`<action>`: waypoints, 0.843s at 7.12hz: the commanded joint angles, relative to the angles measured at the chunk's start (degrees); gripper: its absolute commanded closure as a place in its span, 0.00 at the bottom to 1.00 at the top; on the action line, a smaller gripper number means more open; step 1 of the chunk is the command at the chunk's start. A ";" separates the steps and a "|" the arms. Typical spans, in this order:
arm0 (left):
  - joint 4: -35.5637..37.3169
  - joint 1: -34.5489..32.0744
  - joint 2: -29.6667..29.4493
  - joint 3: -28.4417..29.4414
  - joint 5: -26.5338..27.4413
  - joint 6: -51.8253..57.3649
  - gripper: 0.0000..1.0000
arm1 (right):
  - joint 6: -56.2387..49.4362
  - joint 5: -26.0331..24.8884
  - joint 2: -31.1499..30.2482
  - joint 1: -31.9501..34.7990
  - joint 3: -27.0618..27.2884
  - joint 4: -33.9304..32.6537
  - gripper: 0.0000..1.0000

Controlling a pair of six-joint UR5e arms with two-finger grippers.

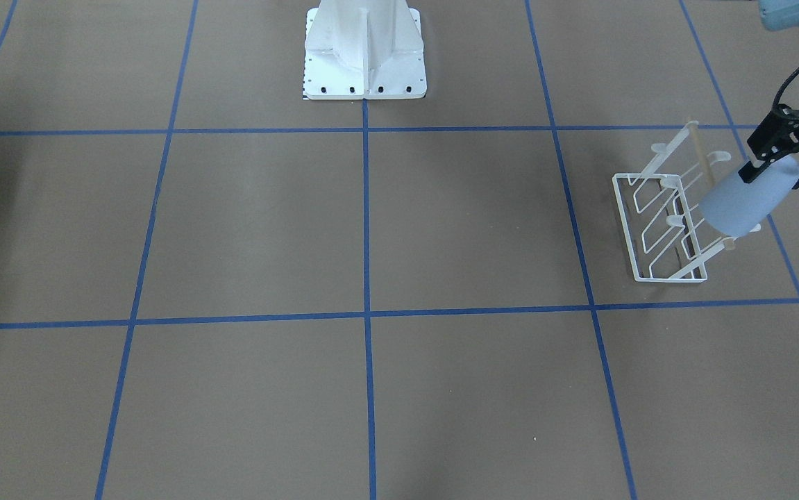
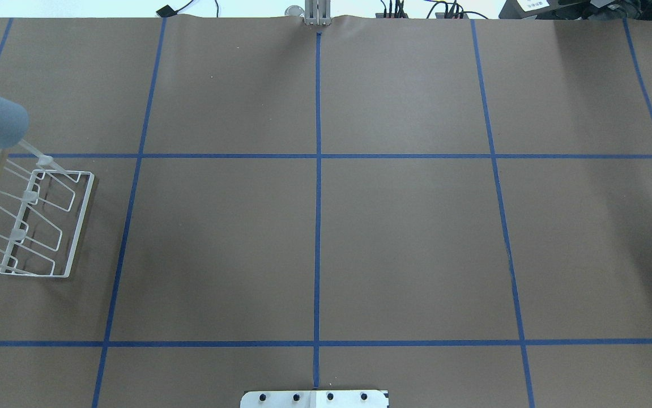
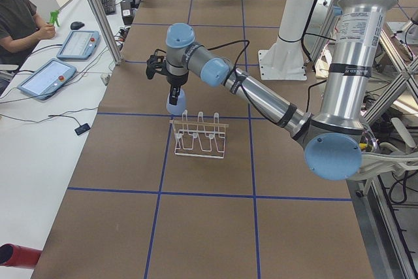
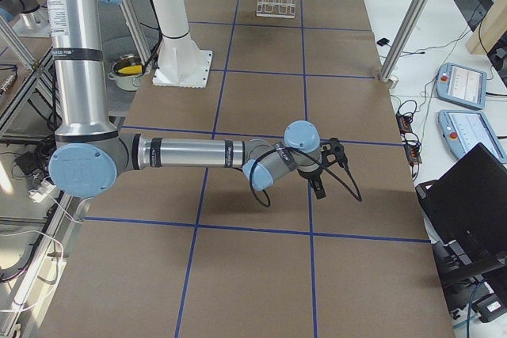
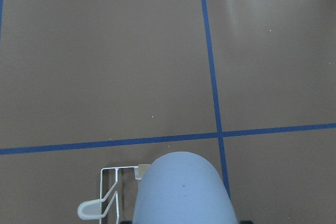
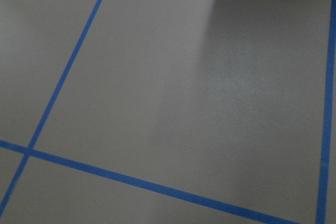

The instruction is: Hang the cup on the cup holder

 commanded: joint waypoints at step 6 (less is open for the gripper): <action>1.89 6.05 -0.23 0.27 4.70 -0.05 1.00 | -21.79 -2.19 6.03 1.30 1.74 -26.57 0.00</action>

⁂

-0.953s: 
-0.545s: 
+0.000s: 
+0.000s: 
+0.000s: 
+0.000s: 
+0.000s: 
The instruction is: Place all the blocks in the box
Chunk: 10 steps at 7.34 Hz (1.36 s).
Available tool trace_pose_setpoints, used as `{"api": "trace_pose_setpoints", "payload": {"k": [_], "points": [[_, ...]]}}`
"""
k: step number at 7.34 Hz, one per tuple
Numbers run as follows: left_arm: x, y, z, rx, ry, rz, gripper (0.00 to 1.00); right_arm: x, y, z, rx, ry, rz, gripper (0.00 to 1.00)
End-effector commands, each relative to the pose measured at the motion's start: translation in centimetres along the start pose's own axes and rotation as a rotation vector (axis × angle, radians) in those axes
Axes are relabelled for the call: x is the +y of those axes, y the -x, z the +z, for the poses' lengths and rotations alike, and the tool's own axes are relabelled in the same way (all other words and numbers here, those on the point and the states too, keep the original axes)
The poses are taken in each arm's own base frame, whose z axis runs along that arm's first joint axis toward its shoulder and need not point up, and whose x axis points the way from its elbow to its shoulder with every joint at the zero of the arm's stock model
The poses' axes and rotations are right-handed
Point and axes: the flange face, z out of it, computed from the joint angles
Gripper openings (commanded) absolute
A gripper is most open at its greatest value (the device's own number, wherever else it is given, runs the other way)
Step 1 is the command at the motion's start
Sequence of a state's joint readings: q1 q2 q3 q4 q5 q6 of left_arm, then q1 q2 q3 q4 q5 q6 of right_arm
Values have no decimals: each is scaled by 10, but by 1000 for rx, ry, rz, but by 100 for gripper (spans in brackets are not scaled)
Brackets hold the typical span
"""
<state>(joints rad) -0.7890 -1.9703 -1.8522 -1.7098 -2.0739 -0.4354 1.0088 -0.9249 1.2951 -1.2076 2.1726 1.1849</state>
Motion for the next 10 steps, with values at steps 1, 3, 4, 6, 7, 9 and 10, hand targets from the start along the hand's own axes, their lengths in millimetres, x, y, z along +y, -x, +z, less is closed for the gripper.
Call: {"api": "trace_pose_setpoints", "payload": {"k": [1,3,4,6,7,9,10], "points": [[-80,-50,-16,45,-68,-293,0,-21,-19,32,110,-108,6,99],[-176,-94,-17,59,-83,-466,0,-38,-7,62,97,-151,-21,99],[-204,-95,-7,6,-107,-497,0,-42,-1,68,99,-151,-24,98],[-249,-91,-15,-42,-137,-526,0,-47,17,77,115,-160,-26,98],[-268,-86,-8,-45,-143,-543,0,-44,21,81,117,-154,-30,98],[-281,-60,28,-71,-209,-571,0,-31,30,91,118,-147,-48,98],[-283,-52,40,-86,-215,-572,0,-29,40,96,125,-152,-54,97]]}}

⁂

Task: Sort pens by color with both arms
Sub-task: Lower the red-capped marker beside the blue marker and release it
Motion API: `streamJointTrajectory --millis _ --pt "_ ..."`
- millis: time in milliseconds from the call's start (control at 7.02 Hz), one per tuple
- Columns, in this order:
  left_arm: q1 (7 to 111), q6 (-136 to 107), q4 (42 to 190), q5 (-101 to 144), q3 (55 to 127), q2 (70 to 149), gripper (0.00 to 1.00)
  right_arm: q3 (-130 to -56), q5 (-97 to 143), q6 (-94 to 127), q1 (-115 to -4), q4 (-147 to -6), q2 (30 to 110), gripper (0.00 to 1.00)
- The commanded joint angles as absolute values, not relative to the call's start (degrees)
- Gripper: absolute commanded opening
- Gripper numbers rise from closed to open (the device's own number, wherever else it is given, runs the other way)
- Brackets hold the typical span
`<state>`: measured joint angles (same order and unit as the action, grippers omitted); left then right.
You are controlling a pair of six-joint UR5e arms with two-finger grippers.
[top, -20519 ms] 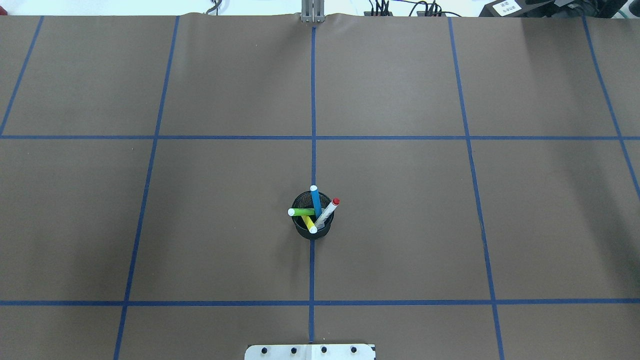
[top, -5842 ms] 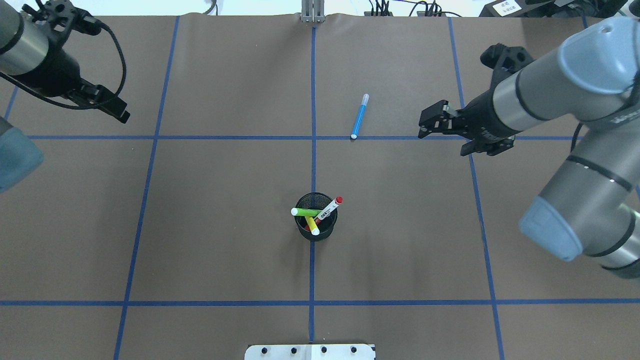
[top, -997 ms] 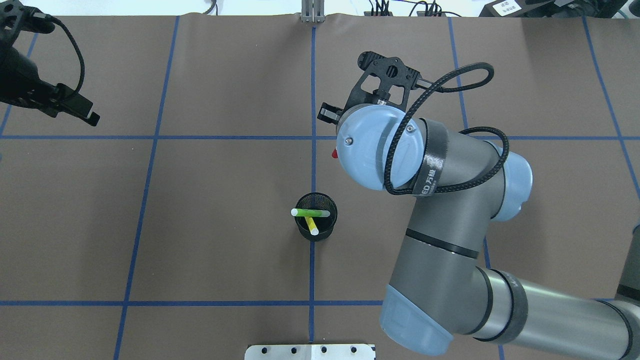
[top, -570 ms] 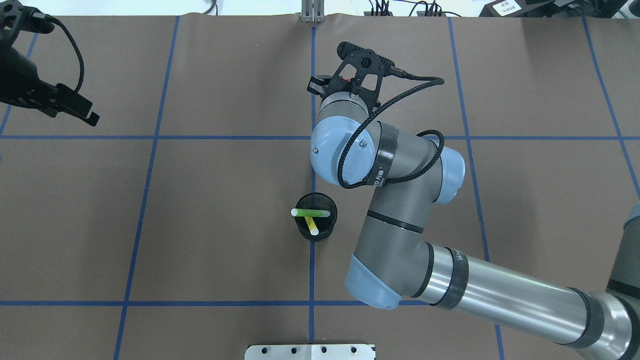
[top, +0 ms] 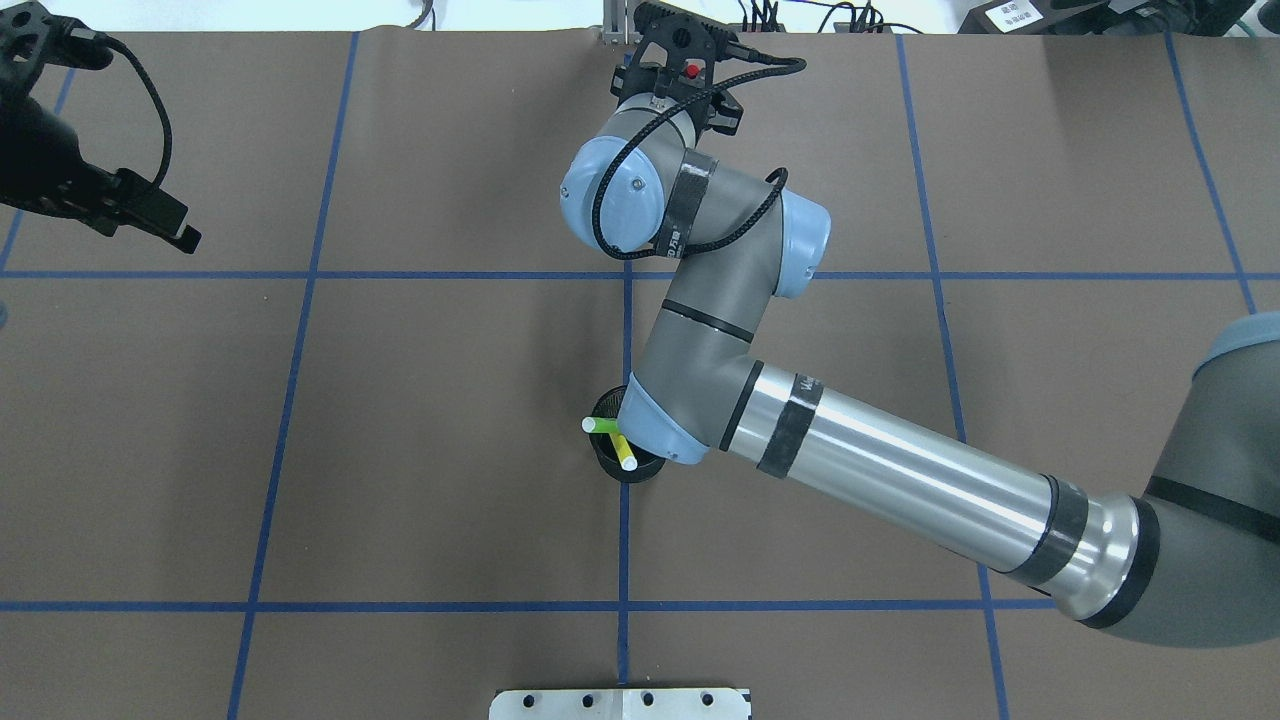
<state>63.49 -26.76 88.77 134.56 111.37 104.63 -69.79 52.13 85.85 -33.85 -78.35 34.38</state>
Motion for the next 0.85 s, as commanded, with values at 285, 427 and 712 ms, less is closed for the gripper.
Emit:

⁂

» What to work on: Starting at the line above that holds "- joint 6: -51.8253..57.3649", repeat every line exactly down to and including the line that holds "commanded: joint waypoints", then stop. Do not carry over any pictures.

» Solution below:
  - joint 6: -51.8253..57.3649
  - gripper: 0.0000..1.0000
arm1 (right):
  - joint 6: -56.2387..49.4362
  - joint 5: -26.0331..24.8884
  - joint 2: -31.1499..30.2482
  - joint 1: -31.9501..34.7990
  - joint 3: -27.0618..27.2884
  - joint 4: -33.9304..32.6537
  - gripper: 0.0000..1.0000

Controlling a pair of six-joint UR5e arms with two-finger grippers.


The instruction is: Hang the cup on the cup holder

 commanded: joint waypoints at step 6 (less is open for the gripper): <action>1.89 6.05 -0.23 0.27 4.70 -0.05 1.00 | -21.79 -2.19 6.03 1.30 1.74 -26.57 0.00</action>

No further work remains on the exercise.